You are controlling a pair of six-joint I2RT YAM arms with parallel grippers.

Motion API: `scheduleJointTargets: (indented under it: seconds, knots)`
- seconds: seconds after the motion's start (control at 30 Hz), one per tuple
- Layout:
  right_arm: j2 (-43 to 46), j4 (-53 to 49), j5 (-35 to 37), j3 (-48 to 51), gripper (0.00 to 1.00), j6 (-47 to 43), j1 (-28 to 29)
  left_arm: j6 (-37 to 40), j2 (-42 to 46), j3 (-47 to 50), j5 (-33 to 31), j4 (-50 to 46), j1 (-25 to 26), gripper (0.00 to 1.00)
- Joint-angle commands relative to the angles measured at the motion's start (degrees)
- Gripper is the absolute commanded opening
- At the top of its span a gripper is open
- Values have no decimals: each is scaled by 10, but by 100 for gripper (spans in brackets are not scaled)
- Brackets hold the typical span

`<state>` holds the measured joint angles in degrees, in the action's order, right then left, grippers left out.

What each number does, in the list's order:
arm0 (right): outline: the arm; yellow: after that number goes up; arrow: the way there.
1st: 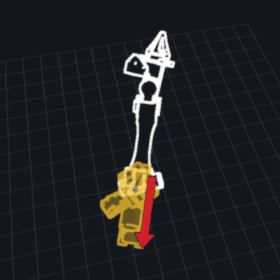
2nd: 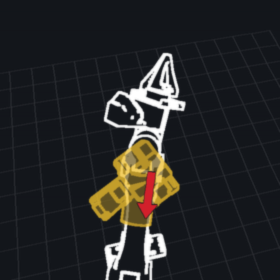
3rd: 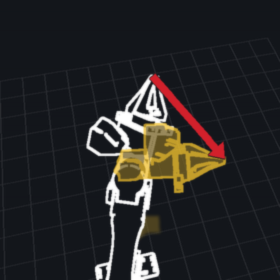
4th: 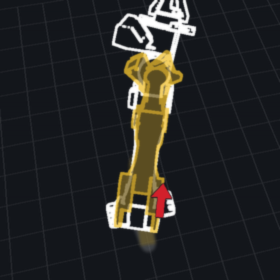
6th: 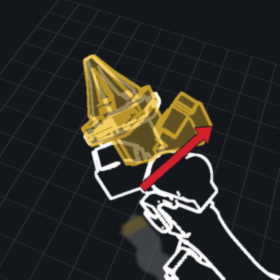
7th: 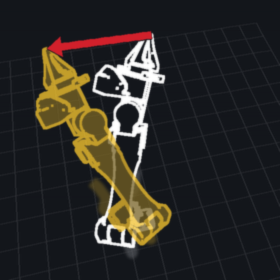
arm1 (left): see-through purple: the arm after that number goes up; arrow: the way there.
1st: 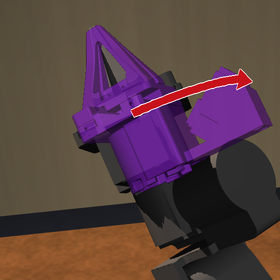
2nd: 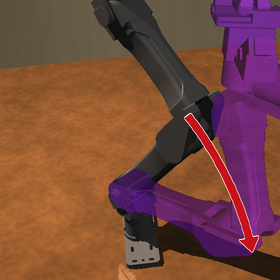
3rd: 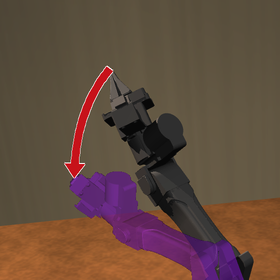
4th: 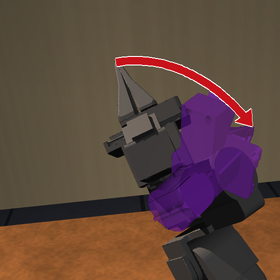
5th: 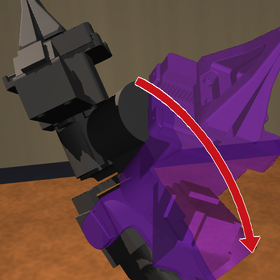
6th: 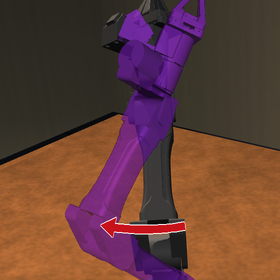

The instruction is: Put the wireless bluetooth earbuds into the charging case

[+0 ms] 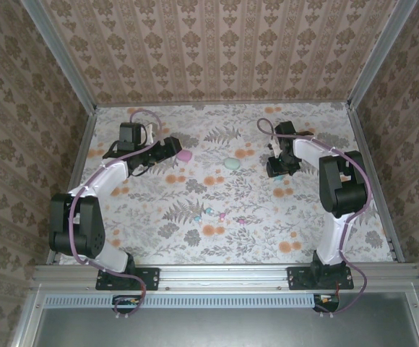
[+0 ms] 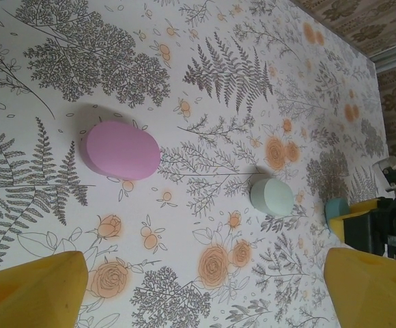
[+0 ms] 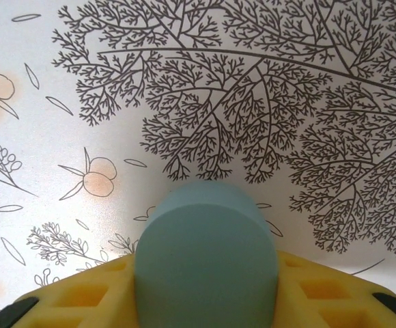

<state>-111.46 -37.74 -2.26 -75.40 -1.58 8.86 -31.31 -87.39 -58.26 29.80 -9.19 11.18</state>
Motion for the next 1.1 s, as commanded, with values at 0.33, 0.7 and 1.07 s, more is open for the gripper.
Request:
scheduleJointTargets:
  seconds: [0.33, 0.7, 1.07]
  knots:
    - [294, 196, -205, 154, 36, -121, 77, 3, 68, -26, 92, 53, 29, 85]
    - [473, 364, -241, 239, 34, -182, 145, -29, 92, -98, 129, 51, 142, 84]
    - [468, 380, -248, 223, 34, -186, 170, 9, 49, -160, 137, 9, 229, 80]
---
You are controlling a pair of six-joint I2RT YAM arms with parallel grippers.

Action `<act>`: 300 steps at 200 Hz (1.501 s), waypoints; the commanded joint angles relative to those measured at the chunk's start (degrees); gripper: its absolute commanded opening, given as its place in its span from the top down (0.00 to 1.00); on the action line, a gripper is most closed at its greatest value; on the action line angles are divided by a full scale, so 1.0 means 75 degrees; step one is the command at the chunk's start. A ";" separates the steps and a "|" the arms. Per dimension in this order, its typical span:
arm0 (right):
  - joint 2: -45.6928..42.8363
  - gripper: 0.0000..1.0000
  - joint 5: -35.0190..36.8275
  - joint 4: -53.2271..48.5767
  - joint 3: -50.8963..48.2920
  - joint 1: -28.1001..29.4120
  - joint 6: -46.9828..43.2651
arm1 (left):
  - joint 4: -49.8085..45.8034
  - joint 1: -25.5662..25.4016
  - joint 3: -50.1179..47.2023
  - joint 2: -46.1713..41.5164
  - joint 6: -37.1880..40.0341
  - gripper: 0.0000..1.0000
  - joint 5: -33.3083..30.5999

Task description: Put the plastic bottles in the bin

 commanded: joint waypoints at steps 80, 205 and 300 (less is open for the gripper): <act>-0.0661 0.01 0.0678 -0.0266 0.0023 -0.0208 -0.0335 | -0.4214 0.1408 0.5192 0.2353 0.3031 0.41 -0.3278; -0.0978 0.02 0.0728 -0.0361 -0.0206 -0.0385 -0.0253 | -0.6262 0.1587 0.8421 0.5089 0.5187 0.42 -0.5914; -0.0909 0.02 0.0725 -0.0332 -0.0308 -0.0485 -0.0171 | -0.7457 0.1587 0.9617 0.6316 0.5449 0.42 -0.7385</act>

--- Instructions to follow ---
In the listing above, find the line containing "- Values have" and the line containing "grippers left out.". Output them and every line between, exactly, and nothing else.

--- Answer space ---
- Values have no decimals: each is scaled by 10, but by 100 for gripper (spans in brackets are not scaled)
- Brackets hold the typical span

`<state>` holds the measured joint angles in degrees, in the action's order, right then left, grippers left out.

Nothing more is needed for this exercise.